2.4 Kontrolle der EU-Organe durch den Gerichtshof
In der Rechtssache Schrems erklärte der Gerichtshof die „Safe-Harbor-Entscheidung“ der Kommission aus dem Jahr 2000, in der festgestellt wird, dass die Vereinigten Staaten von Amerika ein angemessenes Schutzniveau übermittelter personenbezogener Daten gewährleisten, für ungültig. Bei dieser Entscheidung, mit der die Kommission die Übermittlung personenbezogener Daten in ein Drittland, in diesem Fall die USA, genehmigt hatte, handelte es sich um eine Angemessenheitsfeststellung gemäß Artikel 25 Absatz 6 der Datenschutzrichtlinie. Darin maß sie den USA auf der Grundlage ihrer innerstaatlichen Rechtsvorschriften und ihrer internationalen Verpflichtungen ein angemessenes Schutzniveau bei. Die mit dieser Angemessenheitsfeststellung genehmigte Übermittlung personenbezogener Daten durch die irische Tochtergesellschaft von Facebook an Server in den USA wurde insbesondere aufgrund der Enthüllungen im Jahr 2013 über die massenhafte Überwachung durch US-amerikanische Nachrichtendienste vor einem irischen Gericht angefochten.
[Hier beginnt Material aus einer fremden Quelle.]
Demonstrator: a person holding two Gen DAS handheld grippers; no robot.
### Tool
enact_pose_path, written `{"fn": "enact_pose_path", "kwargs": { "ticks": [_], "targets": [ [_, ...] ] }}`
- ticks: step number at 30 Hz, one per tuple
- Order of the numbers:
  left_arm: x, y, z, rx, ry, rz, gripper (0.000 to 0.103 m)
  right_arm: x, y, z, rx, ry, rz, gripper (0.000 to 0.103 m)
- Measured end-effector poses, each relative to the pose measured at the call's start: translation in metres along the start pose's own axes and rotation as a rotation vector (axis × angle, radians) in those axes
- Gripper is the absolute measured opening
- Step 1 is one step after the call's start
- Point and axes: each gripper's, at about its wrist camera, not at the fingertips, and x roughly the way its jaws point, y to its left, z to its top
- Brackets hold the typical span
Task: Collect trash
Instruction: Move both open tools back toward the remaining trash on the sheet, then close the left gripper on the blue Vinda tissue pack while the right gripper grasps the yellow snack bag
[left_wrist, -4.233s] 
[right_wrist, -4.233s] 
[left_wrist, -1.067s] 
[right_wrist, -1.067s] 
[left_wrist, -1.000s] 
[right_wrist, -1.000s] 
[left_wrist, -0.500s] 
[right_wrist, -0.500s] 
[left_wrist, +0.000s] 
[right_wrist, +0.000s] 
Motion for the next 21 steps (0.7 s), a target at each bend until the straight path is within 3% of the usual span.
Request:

Wie der Gerichtshof darlegte, setzt eine Angemessenheitsentscheidung die Feststellung der Kommission voraus, dass personenbezogene Daten in dem betreffenden Drittland in einem Maße geschützt sind, das mit dem in der Union aufgrund der Richtlinie im Lichte der Grundrechtecharta garantierten Schutzniveau zwar nicht unbedingt identisch, aber „der Sache nach gleichwertig“ ist. Zu der Safe-Harbor-Entscheidung aus dem Jahr 2000 stellte der Gerichtshof fest, dass sie weder zur Begrenzung des Zugangs der US-Behörden zu auf der Grundlage dieser Entscheidung übermittelten Daten noch zum Bestehen eines wirksamen gerichtlichen Rechtsschutzes gegen derartige Eingriffe hinreichende Feststellungen der Kommission enthält. Nach Auffassung des Gerichtshofs verletzt eine Regelung, die es den Behörden gestattet, generell auf den Inhalt elektronischer Kommunikation zuzugreifen, den Wesensgehalt des Grundrechts auf Achtung des Privatlebens. Die von der Kommission seit November 2013 verfolgte Politik, die Safe-Harbor-Regelung im Hinblick auf ein angemessenes Maß an Datenschutz gemäß den EU-Vorschriften zu überprüfen, wurde mit dem Urteil des Gerichtshofs bestätigt. Im November 2015 gab die Kommission Orientierungshilfen zu den Möglichkeiten der Datenübermittlung im Lichte des Schrems-Urteils heraus, in denen sie bis zur Einführung eines neuen Rahmens alternative Systeme für die Übermittlung personenbezogener Daten in die USA beschrieb.